- [Exercise details]:
The answer must consist of every line below containing "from".

┌─ Collected material

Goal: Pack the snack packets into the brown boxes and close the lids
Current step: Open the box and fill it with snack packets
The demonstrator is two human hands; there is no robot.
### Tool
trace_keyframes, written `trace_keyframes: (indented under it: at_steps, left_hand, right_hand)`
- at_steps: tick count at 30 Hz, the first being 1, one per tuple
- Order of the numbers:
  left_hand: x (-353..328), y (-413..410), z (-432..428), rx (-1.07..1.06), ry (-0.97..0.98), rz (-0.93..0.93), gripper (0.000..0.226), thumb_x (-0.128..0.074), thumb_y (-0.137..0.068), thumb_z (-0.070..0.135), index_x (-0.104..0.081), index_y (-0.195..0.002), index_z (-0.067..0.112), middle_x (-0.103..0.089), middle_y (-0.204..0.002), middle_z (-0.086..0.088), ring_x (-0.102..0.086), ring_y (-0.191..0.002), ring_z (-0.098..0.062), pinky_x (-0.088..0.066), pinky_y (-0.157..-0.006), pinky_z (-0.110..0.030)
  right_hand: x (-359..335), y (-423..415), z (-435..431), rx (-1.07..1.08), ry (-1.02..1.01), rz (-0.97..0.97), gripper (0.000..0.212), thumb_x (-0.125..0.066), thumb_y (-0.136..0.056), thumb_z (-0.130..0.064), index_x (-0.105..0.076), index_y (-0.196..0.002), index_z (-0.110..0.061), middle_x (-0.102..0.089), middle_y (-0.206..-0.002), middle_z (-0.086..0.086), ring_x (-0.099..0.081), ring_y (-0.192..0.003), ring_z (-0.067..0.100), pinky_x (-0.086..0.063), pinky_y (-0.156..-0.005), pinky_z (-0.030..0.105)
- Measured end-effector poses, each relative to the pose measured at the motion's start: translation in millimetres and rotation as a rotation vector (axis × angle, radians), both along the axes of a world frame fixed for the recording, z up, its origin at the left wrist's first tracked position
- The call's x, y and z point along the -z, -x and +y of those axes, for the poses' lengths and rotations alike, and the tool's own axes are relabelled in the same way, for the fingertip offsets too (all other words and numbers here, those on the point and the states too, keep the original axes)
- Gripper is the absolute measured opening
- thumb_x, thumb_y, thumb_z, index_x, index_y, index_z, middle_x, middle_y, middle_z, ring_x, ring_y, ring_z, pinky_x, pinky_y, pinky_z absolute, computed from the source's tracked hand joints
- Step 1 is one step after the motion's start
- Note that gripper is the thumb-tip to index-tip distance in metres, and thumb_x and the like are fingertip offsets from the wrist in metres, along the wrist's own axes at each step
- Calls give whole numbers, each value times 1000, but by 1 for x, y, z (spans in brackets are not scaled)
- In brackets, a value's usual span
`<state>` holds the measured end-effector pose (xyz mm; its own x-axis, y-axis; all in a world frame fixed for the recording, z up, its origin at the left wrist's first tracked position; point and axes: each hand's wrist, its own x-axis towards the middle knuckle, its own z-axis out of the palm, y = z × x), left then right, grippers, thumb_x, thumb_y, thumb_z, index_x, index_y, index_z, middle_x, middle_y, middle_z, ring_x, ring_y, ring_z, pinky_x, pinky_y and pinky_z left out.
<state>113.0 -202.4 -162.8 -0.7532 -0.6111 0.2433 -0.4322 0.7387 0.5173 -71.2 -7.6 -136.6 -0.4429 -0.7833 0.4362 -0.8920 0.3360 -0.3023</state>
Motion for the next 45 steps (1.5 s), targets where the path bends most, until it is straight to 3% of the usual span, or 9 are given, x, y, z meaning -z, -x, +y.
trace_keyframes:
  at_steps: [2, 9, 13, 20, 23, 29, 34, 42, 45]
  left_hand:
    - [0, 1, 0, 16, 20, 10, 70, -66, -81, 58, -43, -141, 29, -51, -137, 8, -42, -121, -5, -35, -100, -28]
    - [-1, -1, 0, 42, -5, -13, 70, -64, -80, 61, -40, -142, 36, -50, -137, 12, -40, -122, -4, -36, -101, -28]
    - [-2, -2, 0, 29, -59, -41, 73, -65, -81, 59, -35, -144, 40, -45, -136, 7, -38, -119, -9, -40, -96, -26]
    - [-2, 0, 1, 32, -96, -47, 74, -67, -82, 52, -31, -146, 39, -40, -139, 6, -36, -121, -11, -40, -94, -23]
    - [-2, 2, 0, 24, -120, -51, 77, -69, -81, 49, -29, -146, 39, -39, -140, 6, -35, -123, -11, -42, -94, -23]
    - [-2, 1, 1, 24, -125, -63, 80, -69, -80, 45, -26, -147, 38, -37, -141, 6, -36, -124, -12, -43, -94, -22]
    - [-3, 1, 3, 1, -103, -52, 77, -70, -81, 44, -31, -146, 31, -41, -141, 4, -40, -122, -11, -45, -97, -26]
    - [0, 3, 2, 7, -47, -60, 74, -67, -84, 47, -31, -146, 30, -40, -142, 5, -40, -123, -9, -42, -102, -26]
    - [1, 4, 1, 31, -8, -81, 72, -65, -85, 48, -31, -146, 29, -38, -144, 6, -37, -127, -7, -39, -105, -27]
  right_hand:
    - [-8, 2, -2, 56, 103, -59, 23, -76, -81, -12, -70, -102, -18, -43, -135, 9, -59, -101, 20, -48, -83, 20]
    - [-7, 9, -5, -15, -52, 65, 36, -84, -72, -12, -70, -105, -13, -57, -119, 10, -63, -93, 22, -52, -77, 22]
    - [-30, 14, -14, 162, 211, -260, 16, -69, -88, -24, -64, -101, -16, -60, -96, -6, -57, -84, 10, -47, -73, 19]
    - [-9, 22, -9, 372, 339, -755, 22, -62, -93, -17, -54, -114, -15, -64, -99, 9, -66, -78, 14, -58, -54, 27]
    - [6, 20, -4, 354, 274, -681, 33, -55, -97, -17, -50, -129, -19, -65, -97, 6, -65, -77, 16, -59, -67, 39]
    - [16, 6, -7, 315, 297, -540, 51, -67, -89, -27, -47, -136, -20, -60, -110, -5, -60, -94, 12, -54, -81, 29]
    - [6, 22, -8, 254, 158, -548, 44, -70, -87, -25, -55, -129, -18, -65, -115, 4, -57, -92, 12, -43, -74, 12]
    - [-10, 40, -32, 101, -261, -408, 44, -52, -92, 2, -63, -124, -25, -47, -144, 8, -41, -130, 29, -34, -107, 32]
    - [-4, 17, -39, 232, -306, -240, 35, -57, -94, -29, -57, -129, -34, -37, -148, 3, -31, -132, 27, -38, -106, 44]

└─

- [Reply]:
- thumb_x, thumb_y, thumb_z, index_x, index_y, index_z, middle_x, middle_y, middle_z, ring_x, ring_y, ring_z, pinky_x, pinky_y, pinky_z absolute, computed from the source's tracked hand joints
- Note that gripper is the thumb-tip to index-tip distance in metres, and thumb_x and the like are fingertip offsets from the wrist in metres, along the wrist's own axes at each step

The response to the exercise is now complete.